As informações oficiais do produto indicam que efeitos secundários como sonolência, tonturas ou sedação estão reportados como possíveis efeitos no sistema nervoso central. A rotulagem regulamentar do produto aconselha precaução em atividades que exijam um estado de alerta mental total, tais como a condução de veículos ou a utilização de máquinas pesadas, devido ao risco destes efeitos.

P: Posso beber álcool enquanto estiver a tomar este medicamento?

Os avisos regulamentares afirmam que os efeitos do Levozin no sistema nervoso central podem ser aditivos quando este é tomado em simultâneo com o álcool. Esta combinação poderá intensificar efeitos como a sonolência ou a diminuição da coordenação. As informações de advertência completas fornecidas na rotulagem do produto detalham os riscos relativos ao uso concomitante de álcool e de outros depressores do sistema nervoso central.

P: É seguro tomar este fármaco se estiver grávida?

A rotulagem oficial do produto contém um Resumo de Risco detalhado sobre a utilização deste medicamento durante a gravidez. Este resumo aborda riscos conhecidos ou potenciais para o feto, baseando-se nos dados humanos e/ou animais disponíveis. As informações específicas fornecidas na documentação de prescrição devem ser revistas por pessoas que estejam grávidas ou que planeiem engravidar.

P: Como devo conservar este medicamento?

As informações oficiais fornecem instruções específicas para a conservação do Levozin, de modo a manter a sua qualidade e eficácia. Isto inclui geralmente um intervalo de temperatura exigido (frequentemente à temperatura ambiente) e a necessidade de proteger o medicamento da humidade. Os detalhes precisos sobre o armazenamento são fornecidos no frasco ou no rótulo da embalagem.

P: Qual é o limite máximo em que posso tomar o medicamento antes de este expirar?

O prazo de validade está impresso de forma clara na embalagem exterior e no recipiente do medicamento. Esta data indica o período até ao qual se espera que o produto permaneça totalmente eficaz e seguro. O produto não deve ser utilizado após essa data específica.

Como Levozin deve ser armazenado e descartado?

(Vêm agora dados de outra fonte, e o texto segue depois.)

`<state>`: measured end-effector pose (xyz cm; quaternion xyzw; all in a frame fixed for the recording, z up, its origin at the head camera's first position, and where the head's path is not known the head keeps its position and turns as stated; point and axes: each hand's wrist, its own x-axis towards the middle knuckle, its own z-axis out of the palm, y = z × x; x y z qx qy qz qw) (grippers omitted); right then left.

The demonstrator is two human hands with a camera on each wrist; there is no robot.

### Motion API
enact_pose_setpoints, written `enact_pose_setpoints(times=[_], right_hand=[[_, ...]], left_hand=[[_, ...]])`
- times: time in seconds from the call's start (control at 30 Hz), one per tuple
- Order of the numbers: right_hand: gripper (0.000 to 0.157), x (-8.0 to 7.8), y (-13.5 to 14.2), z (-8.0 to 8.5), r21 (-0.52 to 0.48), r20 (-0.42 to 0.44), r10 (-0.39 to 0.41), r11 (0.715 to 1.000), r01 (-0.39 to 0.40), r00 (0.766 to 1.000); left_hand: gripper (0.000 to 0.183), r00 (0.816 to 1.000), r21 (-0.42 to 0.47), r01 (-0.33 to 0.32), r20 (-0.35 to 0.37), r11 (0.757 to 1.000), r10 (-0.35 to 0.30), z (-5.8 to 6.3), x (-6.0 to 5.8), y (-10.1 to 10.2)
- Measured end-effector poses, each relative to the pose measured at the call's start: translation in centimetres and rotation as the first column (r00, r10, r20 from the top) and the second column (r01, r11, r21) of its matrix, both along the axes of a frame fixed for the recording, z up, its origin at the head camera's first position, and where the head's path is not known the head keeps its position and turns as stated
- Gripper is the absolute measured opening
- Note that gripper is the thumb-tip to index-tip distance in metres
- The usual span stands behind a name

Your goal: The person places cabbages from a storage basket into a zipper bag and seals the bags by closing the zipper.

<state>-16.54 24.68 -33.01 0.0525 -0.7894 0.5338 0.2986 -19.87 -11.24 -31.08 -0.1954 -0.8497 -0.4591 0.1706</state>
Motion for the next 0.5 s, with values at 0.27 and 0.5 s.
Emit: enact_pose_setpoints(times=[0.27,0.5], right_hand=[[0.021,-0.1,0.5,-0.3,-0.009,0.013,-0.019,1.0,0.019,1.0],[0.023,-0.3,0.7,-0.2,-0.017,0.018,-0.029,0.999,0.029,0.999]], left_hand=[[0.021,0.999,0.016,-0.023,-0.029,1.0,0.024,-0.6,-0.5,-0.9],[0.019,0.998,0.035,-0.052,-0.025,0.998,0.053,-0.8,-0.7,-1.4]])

Requisitos Oficiais de Conservação e Eliminação

Os requisitos de conservação do Levozin (Levomepromazina) variam consoante a formulação, conforme especificado nos documentos regulamentares. A solução injetável deve ser conservada a uma temperatura inferior a 25°C e não deve ser congelada. Os comprimidos não requerem condições especiais de temperatura, mas têm de ser protegidos da luz. Ambas as formas devem ser conservadas na sua embalagem original.

Formulação Condição de Conservação Obrigatória
Injeção Conservar abaixo de 25°C; Proteger da luz; Não congelar
Comprimidos Proteger da luz; Conservar na embalagem original

Todos os produtos Levozin devem ser mantidos fora da vista e do alcance das crianças. Qualquer medicamento não utilizado ou fora do prazo de validade deve ser eliminado de acordo com os requisitos locais; não deve ser deitado na sanita devido a restrições ambientais. O produto não utilizado deve ser devolvido a uma farmácia para uma eliminação adequada.

Atenção! Sempre consulte um médico ou farmacêutico antes de usar pílulas ou medicamentos.